* **WHAT IS EXPECTED**
Repeat verbatim only the lines from the opening of the material below through the one that contains "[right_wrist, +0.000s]".

* **GIVEN INFORMATION**
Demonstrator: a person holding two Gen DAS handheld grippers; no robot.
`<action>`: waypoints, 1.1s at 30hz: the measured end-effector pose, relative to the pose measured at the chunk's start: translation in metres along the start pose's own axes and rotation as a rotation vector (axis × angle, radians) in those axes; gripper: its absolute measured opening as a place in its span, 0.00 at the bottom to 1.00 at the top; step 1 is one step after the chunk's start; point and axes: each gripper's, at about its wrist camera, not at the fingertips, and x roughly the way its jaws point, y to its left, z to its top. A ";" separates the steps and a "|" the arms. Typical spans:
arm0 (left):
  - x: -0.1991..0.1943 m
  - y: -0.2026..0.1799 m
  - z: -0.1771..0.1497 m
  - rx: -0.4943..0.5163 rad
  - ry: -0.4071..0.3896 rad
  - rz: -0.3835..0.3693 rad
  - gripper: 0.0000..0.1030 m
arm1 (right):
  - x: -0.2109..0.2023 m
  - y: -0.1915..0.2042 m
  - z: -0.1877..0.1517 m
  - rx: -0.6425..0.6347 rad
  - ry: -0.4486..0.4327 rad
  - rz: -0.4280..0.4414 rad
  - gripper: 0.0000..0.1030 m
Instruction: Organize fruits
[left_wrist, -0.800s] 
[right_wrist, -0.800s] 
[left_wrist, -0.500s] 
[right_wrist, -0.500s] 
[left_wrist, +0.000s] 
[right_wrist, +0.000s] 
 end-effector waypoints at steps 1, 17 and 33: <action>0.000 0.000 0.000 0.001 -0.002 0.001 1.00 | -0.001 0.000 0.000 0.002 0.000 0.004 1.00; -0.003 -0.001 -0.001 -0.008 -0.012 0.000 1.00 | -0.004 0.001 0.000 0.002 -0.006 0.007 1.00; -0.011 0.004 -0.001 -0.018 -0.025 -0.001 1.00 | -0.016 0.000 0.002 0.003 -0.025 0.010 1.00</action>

* **SOLUTION TO THIS TASK**
Demonstrator: a person holding two Gen DAS handheld grippers; no robot.
`<action>`: waypoints, 1.1s at 30hz: the measured end-effector pose, relative to the pose measured at the chunk's start: translation in metres along the start pose's own axes and rotation as a rotation vector (axis × angle, radians) in those axes; gripper: its absolute measured opening as a place in its span, 0.00 at the bottom to 1.00 at the top; step 1 is one step after the chunk's start; point and axes: each gripper's, at about its wrist camera, not at the fingertips, and x roughly the way its jaws point, y to its left, z to its top. A ";" separates the steps and a "|" the arms. Typical spans:
arm0 (left):
  - x: -0.1991..0.1943 m
  - y: -0.2026..0.1799 m
  - z: -0.1771..0.1497 m
  - rx: -0.4943..0.5163 rad
  - ry: -0.4071..0.3896 rad
  - rz: -0.3835..0.3693 rad
  - gripper: 0.0000..0.1030 m
arm1 (right):
  - x: -0.2109..0.2023 m
  - y: -0.1915..0.2042 m
  - z: -0.1877..0.1517 m
  - rx: -0.6425..0.6347 rad
  - ry: -0.4486..0.4327 rad
  - rz: -0.4280..0.4414 rad
  - gripper: 0.0000..0.1030 m
Instruction: Organize fruits
[left_wrist, -0.800s] 
[right_wrist, -0.800s] 
[left_wrist, -0.500s] 
[right_wrist, -0.500s] 
[left_wrist, +0.000s] 
[right_wrist, +0.000s] 

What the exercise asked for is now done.